Both front-seat windows of the van were wide open but even louder than the wind whizzing by, and the scratchy sound of "Roxy Roller" playing from the car’s tape deck, was the asthmatic gasping of the van as it struggled to keep up with the cavalcade of sporty vehicles on the freeway that day. In fact, for some reason, my awareness had drifted to the van’s motor. I had this weird, heightened consciousness of its every wheezy, stuttering movement, as if I had become lodged into the motor, or become part of the motor. I guess I should have mentioned that I, too, was on acid for the first time in my life.

Yet, cutting straight through the chaos of my mental state at that moment, with crystal clarity, like a beam of white light, was the recognition that I may be a little too "over-endowed" with the trait of "openness to experience." Well, I didn’t know the scholarly term for it at that point, but I had a pronounced, first-hand understanding of the concept. And that little instant of self-understanding and the promise I made—if I got out of there alive—to be a little more risk-averse may be why I am alive now to tell this tale.

The moral of the story, if there is one, is that "openness to experience" may be beneficial for creativity, but it’s not so good for other things… like survival. So, if you have this trait, great, but if you don’t, that’s actually not such a bad thing.

Composed of images from Pixabay; winged peace sign by Gordon Johnson.
Fly high with AcidAir.
Source: Composed of images from Pixabay; winged peace sign by Gordon Johnson.

Speaking of acid and transportation, remember a while back when the Germans announced they are coming out with a new airline that allows people to smoke on the plane, just like back in the good old days? Well, you could push that idea a little further and have an airline that passes out tabs of acid as the plane is taking off. The slogan would be “Fly high with AcidAir.”

My friend and I also picked a name for the Germain airline: FumAir. Unfortunately, you have to speak French to get that joke.

It’s nice to be at the front of the room without the expectation that I’m supposed to teach you something. Without someone asking: Will this be on the exam? Do we have to remember the name of the freeway in Ottawa or just be able to recognize it in a set of possible answers in a multiple-choice question?

So that’s the bit. Now let’s consider what techniques are used in it.

First, notice that, as Freud pointed out long ago, a lot of humor concerns topics that are, in some sense, forbidden, like sex or aggression. Jokes that involve sex or aggression are called tendentious. Jokes about drugs and alcohol don’t technically qualify as tendentious, but they too have a "forbidden" aspect, since they are widely illegal (particularly when paired with driving), and associated with poor choices and an irresponsible lifestyle.

Freud suggested that, through humor, "forbidden" material originating in unconscious desires is allowed expression, because, in this form, it is perceived as more agreeable or acceptable. Moreover, the bit is by a professor, which is a profession that might evoke expectations of a responsible, upstanding citizen.

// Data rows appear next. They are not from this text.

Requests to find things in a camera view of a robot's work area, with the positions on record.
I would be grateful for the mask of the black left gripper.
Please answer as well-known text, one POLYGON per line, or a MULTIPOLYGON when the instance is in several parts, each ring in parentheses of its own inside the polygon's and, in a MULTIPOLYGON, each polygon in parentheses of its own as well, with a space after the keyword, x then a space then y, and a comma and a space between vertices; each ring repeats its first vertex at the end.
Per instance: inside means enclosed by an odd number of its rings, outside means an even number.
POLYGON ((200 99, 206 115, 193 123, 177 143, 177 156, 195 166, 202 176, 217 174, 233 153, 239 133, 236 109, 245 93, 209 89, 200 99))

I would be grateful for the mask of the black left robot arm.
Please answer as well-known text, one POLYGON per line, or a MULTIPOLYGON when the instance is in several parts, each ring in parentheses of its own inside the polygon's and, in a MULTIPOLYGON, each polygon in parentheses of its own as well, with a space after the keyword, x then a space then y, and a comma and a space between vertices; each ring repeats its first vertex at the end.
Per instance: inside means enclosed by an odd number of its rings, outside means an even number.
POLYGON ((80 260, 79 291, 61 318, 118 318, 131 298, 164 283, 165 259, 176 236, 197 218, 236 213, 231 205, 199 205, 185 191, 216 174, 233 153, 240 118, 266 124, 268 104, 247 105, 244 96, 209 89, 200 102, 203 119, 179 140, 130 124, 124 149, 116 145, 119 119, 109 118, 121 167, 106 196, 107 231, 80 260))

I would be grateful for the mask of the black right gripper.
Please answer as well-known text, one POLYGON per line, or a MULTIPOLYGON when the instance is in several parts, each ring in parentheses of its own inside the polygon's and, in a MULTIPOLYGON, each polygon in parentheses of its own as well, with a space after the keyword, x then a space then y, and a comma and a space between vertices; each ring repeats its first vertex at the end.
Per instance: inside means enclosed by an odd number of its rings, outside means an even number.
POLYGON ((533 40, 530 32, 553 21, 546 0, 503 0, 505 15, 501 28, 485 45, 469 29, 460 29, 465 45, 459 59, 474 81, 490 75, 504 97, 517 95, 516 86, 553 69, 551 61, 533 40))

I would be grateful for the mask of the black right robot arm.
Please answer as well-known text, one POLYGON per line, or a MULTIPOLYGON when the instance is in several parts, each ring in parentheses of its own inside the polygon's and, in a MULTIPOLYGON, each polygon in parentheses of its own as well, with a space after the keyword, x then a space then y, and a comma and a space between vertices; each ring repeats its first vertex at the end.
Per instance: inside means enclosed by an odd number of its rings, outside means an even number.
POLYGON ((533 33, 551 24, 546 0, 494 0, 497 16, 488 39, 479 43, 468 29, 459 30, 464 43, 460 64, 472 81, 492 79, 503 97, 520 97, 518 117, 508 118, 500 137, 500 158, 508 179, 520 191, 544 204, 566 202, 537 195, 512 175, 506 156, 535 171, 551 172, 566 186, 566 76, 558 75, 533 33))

This sets up a contrast between that expectation and the admission of being in a situation involving LSD, and this kind of contrast and violation of expectations can be perceived as humorous.

There are other things we can point to, as well. The part, “an airline that passes out tabs of acid as the plane is taking off,” is called the punchline, or punch, because the audience now gets the joke, and understands the whole point of the setup: the initial, preparatory part of the joke that creates expectations that are eventually violated. The phrase “tabs of acid” within the punchline is the reveal because it’s at exactly that instant that the audience gets the joke.

The part about the slogan, “Fly high with AcidAir,” is a tag, because it plays off the previous joke and doesn’t require a new setup.

Where it says, “We also picked a name for the Germain airline: FumAir,” that could potentially also be considered a tag. Actually, though, that paragraph starts out talking about the German airline, then shifts to AcidAir, and then goes back to the German airline, so I suppose it’s more accurate to consider it some kind of twisted meta-tag.